Деловой и искренний диалог


Наконец, элите и контрэлите чрезвычайно актуально совместно исследовать рамки интерпретации политического феномена, который принято называть демократией. Правящий класс и его оппоненты достаточно единодушны в том, что белорусское общество должно развивать демократические институты. Однако очевидно, что стороны вкладывают в понятие демократии неодинаковое содержание.


О чем следует помнить, предпринимая усилия, чтобы установить некую общую платформу толкования демократических ценностей? Универсальное содержание идеи демократии, к которому апеллируют ее современные апостолы и миссионеры, нигде и ничем не подтверждено, оно не является теоретически или практически доказанным фактом, о нем не сказано ни в каких анналах. Природа этого явления заключается преимущественно в особенностях общественного развития западной цивилизации. Западное мышление сформировало представления об универсальных ценностях бытия и посредством культурной экспансии, философских, теологических дискурсов распространило их в мире. Концепция Запада о том, что демократия имеет универсальное (общечеловеческое) значение, опирается на разработанный еще древними философами постулат о том, что разум (логос) — некая привилегированная сущность бытия, которой подчиняются — и боги, и люди. В этом качестве разум обладает универсальным (всемирным) значением, и содержащиеся в нем логические критерии дают нам надежное основание для того, чтобы отличать истинное содержание от ложного. Смысл идеи демократии, определенный на основании рациональных критериев и исторически сложившихся политических привычек западного общества, западное политическое мышление считает абсолютным и непреложным для всех живущих на Земле. Однако такая точка зрения — не более чем самонадеянное допущение. То же западное мышление в его современной — постмодернистской — версии достаточно агрессивно и убедительно критикует логоцентризм классического западного мышления и настаивает на том, что в бытии нет никаких привилегированных, обладающих верховенством и вселенским значением сущностей. Картина бытия, которую мы знаем и лелеем, создана нашим рассудком в союзе с нашей речью. Мир, если отвлечься от его рассудочного нивелирования и привычного нам синтаксиса, не однороден, а разнороден. По крайней мере, в нем нет того, что сообщало бы ему всеобщность и универсальность. Ценности — не универсальные, а конвенциональные явления человеческого общежития. Демократия — одно из таких конвенциональных явлений. Из того, что в Вашингтоне и Брюсселе договорились понимать демократию так, как они ее понимают, еще не следует, что Минску, или Киеву, или Пекину заказано понимать демократию как–то иначе...

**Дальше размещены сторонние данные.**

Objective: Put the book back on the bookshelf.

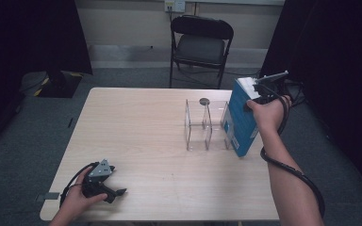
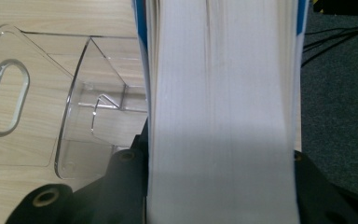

Итак, последуем совету мудреца, подступаясь к тому, что называется политической модернизацией, подумаем над исправлением имен. Времени для этого — до следующих парламентских выборов (то есть четыре года). По мнению Президента, это срок достаточный для глубокого обдумывания и всестороннего обсуждения избирательной системы. «Думаю, что к подобной дискуссии можно привлечь все наши общественные силы, всех желающих, в том числе и оппонентов действующей власти» (11.10.12). Как можно понять из этих слов, правящий класс не исключает деловой диалог. Надо надеяться, готовится к нему и трезвомыслящая часть контрэлиты. Главное — не опоздать!